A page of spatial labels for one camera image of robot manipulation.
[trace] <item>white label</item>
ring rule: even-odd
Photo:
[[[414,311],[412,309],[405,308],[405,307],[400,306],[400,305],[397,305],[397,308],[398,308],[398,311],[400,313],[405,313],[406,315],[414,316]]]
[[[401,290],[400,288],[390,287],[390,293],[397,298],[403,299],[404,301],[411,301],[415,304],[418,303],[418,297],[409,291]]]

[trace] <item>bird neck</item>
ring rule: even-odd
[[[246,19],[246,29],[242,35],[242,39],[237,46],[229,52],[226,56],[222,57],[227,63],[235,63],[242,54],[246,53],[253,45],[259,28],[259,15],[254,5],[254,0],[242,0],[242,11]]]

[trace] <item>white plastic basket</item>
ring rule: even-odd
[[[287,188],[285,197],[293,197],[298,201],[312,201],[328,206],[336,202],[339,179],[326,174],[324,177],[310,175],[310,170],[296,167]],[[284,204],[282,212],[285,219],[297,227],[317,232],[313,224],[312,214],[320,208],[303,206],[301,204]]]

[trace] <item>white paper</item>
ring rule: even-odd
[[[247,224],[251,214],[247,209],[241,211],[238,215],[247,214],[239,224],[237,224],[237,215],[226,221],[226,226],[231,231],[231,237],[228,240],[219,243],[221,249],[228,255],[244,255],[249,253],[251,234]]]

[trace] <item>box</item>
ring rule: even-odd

****************************************

**Work to be completed**
Retype the entries above exactly, but only from the line containing "[trace] <item>white label</item>" through the line containing "[trace] <item>white plastic basket</item>", both included.

**Reply to the task**
[trace] <item>white label</item>
ring rule: even-odd
Photo:
[[[414,311],[412,309],[405,308],[405,307],[400,306],[400,305],[397,305],[397,308],[398,308],[398,311],[400,313],[405,313],[406,315],[414,316]]]
[[[401,290],[400,288],[390,287],[390,293],[397,298],[403,299],[404,301],[411,301],[415,304],[418,303],[418,297],[409,291]]]

[trace] <item>bird neck</item>
ring rule: even-odd
[[[246,19],[246,29],[242,35],[242,39],[237,46],[229,52],[226,56],[222,57],[227,63],[235,63],[242,54],[246,53],[253,45],[259,28],[259,15],[254,5],[254,0],[242,0],[242,11]]]

[trace] <item>white plastic basket</item>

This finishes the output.